### REQUIRED ACTION
Pictures are to be left out, but please repeat each record exactly.
### DATA FOR THE TASK ###
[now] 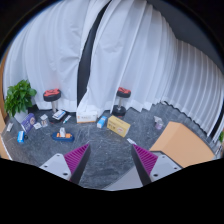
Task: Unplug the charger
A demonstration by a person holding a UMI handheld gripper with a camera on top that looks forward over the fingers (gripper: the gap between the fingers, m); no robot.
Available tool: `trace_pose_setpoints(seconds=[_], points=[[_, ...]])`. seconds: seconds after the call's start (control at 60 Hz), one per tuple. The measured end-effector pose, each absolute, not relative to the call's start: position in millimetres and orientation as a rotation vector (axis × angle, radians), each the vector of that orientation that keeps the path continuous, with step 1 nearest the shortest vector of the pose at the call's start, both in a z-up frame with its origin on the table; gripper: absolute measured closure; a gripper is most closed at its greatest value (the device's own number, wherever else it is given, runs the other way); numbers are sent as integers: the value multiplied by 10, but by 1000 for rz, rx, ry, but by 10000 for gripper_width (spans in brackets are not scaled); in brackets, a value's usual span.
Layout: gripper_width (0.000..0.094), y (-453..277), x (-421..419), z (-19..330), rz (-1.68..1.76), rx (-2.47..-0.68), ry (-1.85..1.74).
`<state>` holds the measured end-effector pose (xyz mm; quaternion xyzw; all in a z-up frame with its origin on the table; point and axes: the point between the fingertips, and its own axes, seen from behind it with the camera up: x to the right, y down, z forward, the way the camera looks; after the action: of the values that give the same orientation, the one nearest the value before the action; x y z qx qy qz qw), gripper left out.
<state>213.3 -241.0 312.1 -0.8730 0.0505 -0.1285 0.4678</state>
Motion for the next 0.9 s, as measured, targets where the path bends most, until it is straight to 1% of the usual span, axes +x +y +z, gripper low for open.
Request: trace_pose_setpoints(seconds=[0.117,0.267,0.367,0.5,0.583,0.65,0.7,0.833,0.867,0.9], points=[[91,-2413,2198,3016,-317,-2153,144],[91,-2385,2286,2620,-336,-2187,182],[91,-2394,2168,2194,-331,-2213,202],[88,-2325,1618,1406,-255,-2267,179],[89,-2102,1096,974,-162,-2283,145],[81,-1780,693,745,-100,-2255,117],[82,-1485,432,657,-68,-2225,93],[91,-592,-82,662,-18,-2115,26],[109,-370,-178,694,-5,-2084,7],[152,-160,-236,709,-6,-2057,-9]])
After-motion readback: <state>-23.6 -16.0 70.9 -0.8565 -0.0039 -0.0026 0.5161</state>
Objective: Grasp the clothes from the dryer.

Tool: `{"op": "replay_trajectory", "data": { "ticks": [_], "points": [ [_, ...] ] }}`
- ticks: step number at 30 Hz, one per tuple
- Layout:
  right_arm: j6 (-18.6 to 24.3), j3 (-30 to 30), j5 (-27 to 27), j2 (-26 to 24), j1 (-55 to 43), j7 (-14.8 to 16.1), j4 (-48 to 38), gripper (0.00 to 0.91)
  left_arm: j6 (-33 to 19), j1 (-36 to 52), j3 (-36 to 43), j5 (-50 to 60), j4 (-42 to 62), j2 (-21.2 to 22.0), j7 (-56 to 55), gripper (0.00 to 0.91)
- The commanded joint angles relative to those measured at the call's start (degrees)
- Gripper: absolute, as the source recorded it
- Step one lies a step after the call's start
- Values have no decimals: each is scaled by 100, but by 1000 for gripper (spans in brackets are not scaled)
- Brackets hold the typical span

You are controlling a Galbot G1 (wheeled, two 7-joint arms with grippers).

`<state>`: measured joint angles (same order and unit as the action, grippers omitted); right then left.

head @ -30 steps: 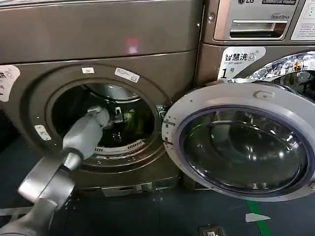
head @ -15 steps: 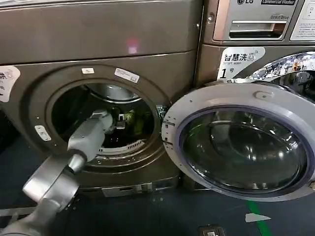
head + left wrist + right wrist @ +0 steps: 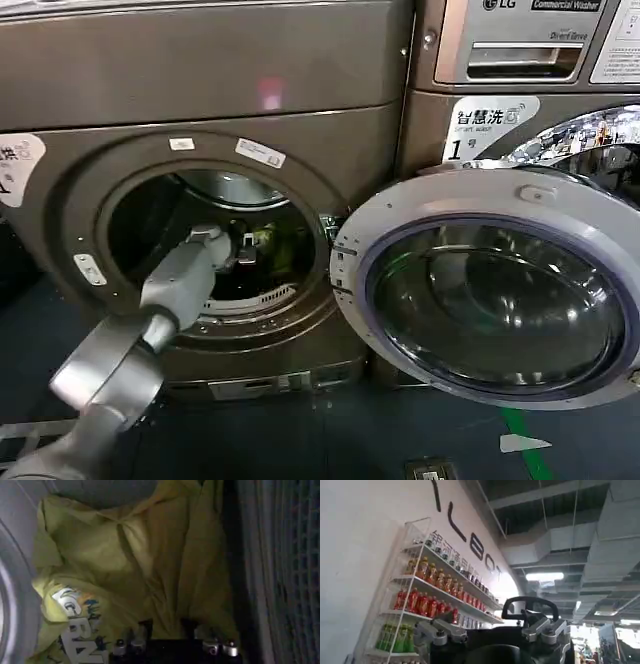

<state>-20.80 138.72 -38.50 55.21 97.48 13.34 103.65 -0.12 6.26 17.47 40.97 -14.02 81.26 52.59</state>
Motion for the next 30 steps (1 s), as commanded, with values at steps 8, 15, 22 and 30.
{"op": "replay_trajectory", "data": {
  "ticks": [8,15,22,30],
  "points": [
    [23,-23,8,24,-15,0,8,907,-99,-8,-441,-638,-123,6,-307,0],
    [26,-27,1,15,-13,-7,36,907,82,-101,-1287,-1485,-564,-100,-1080,0],
    [14,-40,-8,-9,-32,-11,57,907,126,-553,-2189,-2698,-1160,-255,-2391,0],
    [14,31,-46,-23,14,-34,36,907,-80,-1593,-2789,-4217,-2582,-271,-3837,0]
  ]
}}
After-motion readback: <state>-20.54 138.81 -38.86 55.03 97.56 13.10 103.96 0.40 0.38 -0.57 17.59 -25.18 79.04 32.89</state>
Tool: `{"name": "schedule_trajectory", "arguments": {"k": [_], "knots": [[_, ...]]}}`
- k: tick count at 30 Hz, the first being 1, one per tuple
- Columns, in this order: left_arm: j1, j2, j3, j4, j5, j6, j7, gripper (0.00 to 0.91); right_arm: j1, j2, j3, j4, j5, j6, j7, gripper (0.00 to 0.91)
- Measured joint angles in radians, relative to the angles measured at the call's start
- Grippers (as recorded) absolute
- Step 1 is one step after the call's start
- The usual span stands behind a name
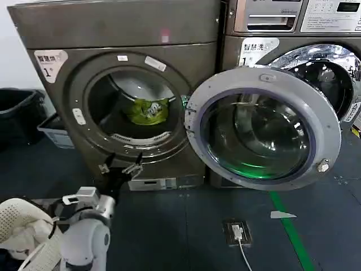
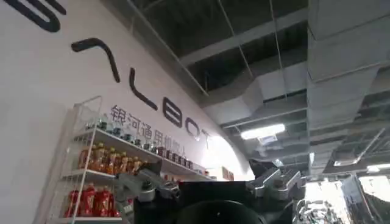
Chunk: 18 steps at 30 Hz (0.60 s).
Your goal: Grasp the clothes from the dryer.
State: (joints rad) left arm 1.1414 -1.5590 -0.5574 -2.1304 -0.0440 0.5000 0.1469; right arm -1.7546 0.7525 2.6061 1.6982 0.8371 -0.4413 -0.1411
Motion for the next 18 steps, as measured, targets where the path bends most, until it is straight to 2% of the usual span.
{"name": "schedule_trajectory", "arguments": {"k": [18], "knots": [[-0.012,-0.001,0.000,0.014,0.008,0.000,0.001,0.907,0.001,-0.003,0.006,-0.007,0.009,0.002,0.003,0.907]]}}
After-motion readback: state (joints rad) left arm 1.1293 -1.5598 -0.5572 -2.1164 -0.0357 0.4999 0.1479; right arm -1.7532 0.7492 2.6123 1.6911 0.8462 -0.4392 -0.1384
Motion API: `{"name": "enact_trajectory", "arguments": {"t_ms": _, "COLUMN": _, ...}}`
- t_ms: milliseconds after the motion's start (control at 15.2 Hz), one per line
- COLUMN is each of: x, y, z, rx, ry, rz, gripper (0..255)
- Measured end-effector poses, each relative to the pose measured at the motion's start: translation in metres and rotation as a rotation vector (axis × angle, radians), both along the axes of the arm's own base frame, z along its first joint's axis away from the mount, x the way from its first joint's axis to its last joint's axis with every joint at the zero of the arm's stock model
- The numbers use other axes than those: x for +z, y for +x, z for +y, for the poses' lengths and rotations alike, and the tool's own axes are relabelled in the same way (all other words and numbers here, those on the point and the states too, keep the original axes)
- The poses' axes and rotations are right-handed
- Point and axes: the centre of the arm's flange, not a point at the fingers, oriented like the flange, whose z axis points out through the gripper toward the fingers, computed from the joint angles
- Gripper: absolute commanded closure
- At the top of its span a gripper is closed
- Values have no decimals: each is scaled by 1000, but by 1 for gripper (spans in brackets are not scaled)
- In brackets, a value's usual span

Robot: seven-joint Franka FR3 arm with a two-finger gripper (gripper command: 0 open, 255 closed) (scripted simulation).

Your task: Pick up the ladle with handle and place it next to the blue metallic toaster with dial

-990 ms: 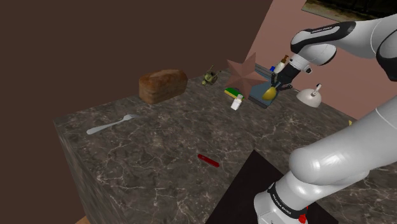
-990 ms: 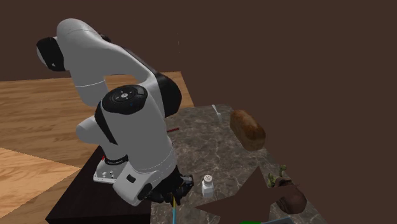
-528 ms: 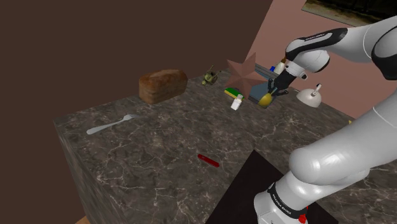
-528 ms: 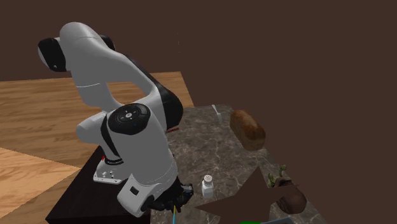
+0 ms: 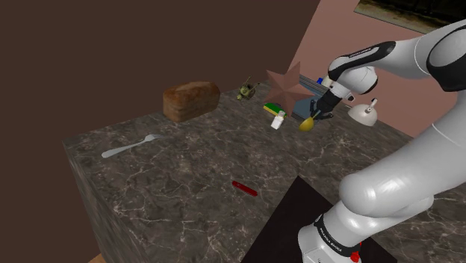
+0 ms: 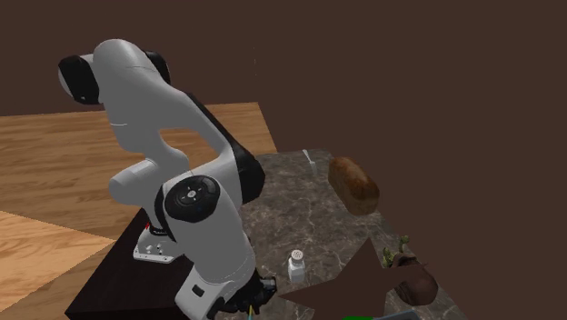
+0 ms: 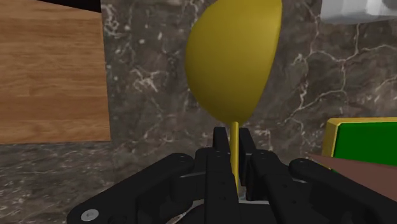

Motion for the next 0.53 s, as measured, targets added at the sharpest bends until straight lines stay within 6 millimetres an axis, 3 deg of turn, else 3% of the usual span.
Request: {"name": "enact_trajectory", "arguments": {"t_ms": 528, "x": -39, "y": 0, "z": -1, "rx": -2, "ry": -5, "rz": -6, "gripper": 255}}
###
### RESULT OF THIS TASK
[now] 
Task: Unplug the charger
A demonstration by a person holding a UMI handheld gripper with a camera on top that looks forward over the fingers (gripper: the gap between the fingers, m); no robot.
Available tool: `trace_pose_setpoints(seconds=[_], points=[[_, ...]])`. seconds: seconds after the call's start (control at 60 Hz), one per tuple. The measured end-effector pose, each absolute, not relative to the call's start: position in millimetres and orientation as a rotation vector (axis × angle, radians), each the vector of that orientation that keeps the path continuous, with step 1 nearest the shortest vector of the pose at the call's start, both in a z-up frame with its origin on the table; gripper: absolute measured closure; a gripper is most closed at its greatest value (the device's own number, wherever else it is given, runs the other way); numbers are sent as integers: the value multiplied by 10, but by 1000 for rz, rx, ry, but by 10000 for gripper_width (spans in brackets are not scaled); in brackets, a value's usual span.
Layout: gripper_width (0.000..0.094), y (-453..277), x (-421..419), z (-19..330), rz (-1.68..1.76), rx (-2.47..-0.68), ry (-1.85..1.74).
`<state>` holds the measured end-effector pose (xyz mm; quaternion xyzw; all in a z-up frame with its origin on the table; point and axes: the point between the fingertips, and its own axes, seen from behind it with the camera up: x to the right, y down, z forward, the way the camera looks; after the action: of the values that give the same orientation, the one nearest the value before the action; x y z qx qy qz qw), gripper left out.
<state>213.3 -241.0 312.1 -0.8730 0.0505 -0.1285 0.4678</state>
Motion for the next 0.9 s, as measured, targets where the path bends most, until it is straight to 1% of the usual span, axes +x +y +z, gripper low for open.
Request: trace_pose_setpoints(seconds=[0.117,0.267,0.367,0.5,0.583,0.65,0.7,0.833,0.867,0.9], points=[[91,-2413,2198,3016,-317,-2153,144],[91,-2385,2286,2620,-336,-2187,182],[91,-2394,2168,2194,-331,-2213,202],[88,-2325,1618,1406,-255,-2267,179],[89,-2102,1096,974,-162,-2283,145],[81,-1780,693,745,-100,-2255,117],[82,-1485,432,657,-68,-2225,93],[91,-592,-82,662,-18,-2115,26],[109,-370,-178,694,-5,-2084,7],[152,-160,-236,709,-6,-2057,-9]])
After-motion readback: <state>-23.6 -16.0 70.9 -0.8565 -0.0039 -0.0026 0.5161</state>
Objective: Grasp the clothes from the dryer.

Tool: `{"op": "replay_trajectory", "data": { "ticks": [_], "points": [ [_, ...] ] }}`
- ticks: step number at 30 Hz, one per tuple
- Layout:
  right_arm: j6 (-18.6 to 24.3), j3 (-30 to 30), j5 (-27 to 27), j2 (-26 to 24), j1 (-55 to 43), j7 (-14.8 to 16.1), j4 (-48 to 38), gripper (0.00 to 0.91)
  left_arm: j6 (-33 to 19), j1 (-36 to 52), j3 (-36 to 43), j5 (-50 to 60), j4 (-42 to 62), j2 (-21.2 to 22.0), j7 (-56 to 55), gripper (0.00 to 0.91)
- The commanded joint angles relative to those measured at the call's start (degrees)
- Gripper: absolute, as the source recorded it
- Step one lies a step after the call's start
- Values have no decimals: each is scaled by 100, but by 1000 for gripper (spans in brackets are not scaled)
- Brackets hold the typical span

You are controlling a Galbot G1 (wheeled, two 7-joint arms with grippers).

`<state>`: measured joint angles (same order and unit as the action, grippers omitted); right then left.

head @ -30 steps: 
head @ -15 steps: 
head + left wrist + right wrist @ +0 steps: 

<state>-20.80 138.72 -38.50 55.21 97.48 13.34 103.65 -0.12 6.26 17.47 40.97 -14.02 81.26 52.59</state>
Motion for the next 30 steps (1 s), as commanded, with values at steps 8, 15, 22 and 30.
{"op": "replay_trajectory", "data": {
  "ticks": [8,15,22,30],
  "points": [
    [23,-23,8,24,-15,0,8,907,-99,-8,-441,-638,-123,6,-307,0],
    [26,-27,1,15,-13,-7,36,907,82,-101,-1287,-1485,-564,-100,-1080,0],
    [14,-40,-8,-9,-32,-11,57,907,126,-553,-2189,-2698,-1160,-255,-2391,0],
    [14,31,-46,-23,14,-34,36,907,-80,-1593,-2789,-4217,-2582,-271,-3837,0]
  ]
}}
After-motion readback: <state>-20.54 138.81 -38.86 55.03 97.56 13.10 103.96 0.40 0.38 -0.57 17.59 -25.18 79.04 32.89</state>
Tool: `{"name": "schedule_trajectory", "arguments": {"k": [_], "knots": [[_, ...]]}}`
- k: tick count at 30 Hz, the first being 1, one per tuple
- Columns, in this order: left_arm: j1, j2, j3, j4, j5, j6, j7, gripper (0.00 to 0.91); right_arm: j1, j2, j3, j4, j5, j6, j7, gripper (0.00 to 0.91)
- Measured joint angles in radians, relative to the angles measured at the call's start
- Grippers (as recorded) absolute
- Step 1 is one step after the call's start
- The usual span stands behind a name
Chunk: 18 steps at 30 Hz (0.60 s).
Your goal: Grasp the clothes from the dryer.
State: (joints rad) left arm 1.1414 -1.5590 -0.5574 -2.1304 -0.0440 0.5000 0.1469; right arm -1.7546 0.7525 2.6061 1.6982 0.8371 -0.4413 -0.1411
Motion for the next 18 steps, as measured, targets where the path bends most, until it is straight to 2% of the usual span.
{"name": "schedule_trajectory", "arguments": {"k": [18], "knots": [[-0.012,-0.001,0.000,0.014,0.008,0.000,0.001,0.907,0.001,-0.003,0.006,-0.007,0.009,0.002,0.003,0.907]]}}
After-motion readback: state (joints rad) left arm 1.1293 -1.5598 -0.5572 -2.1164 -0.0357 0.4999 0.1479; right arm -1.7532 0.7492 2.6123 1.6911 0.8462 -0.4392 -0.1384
Motion API: `{"name": "enact_trajectory", "arguments": {"t_ms": _, "COLUMN": _, ...}}`
- t_ms: milliseconds after the motion's start (control at 15.2 Hz), one per line
- COLUMN is each of: x, y, z, rx, ry, rz, gripper (0..255)
- Measured end-effector poses, each relative to the pose measured at the motion's start: translation in metres and rotation as a rotation vector (axis × angle, radians), both along the axes of the arm's own base frame, z along its first joint's axis away from the mount, x the way from its first joint's axis to its last joint's axis with every joint at the zero of the arm's stock model
- The numbers use other axes than those: x for +z, y for +x, z for +y, for the poses' lengths and rotations alike, and the tool's own axes are relabelled in the same way (all other words and numbers here, those on the point and the states too, keep the original axes)
- The poses' axes and rotations are right-handed
- Point and axes: the centre of the arm's flange, not a point at the fingers, oriented like the flange, whose z axis points out through the gripper toward the fingers, computed from the joint angles
- Gripper: absolute commanded closure
- At the top of its span a gripper is closed
- Values have no decimals: each is scaled by 1000, but by 1 for gripper (spans in brackets are not scaled)
- In brackets, a value's usual span

Robot: seven-joint Franka FR3 arm with a two-finger gripper (gripper command: 0 open, 255 closed) (scripted simulation).

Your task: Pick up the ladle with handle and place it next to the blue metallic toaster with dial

-990 ms: 
-990 ms: 
-528 ms: 
-528 ms: 
+0 ms: 
+0 ms: 
+0 ms: 

Motion for the next 0.53 s, as measured, targets added at the sharpest bends until straight lines stay within 6 millimetres an axis, 3 deg of turn, else 3% of the usual span.
Request: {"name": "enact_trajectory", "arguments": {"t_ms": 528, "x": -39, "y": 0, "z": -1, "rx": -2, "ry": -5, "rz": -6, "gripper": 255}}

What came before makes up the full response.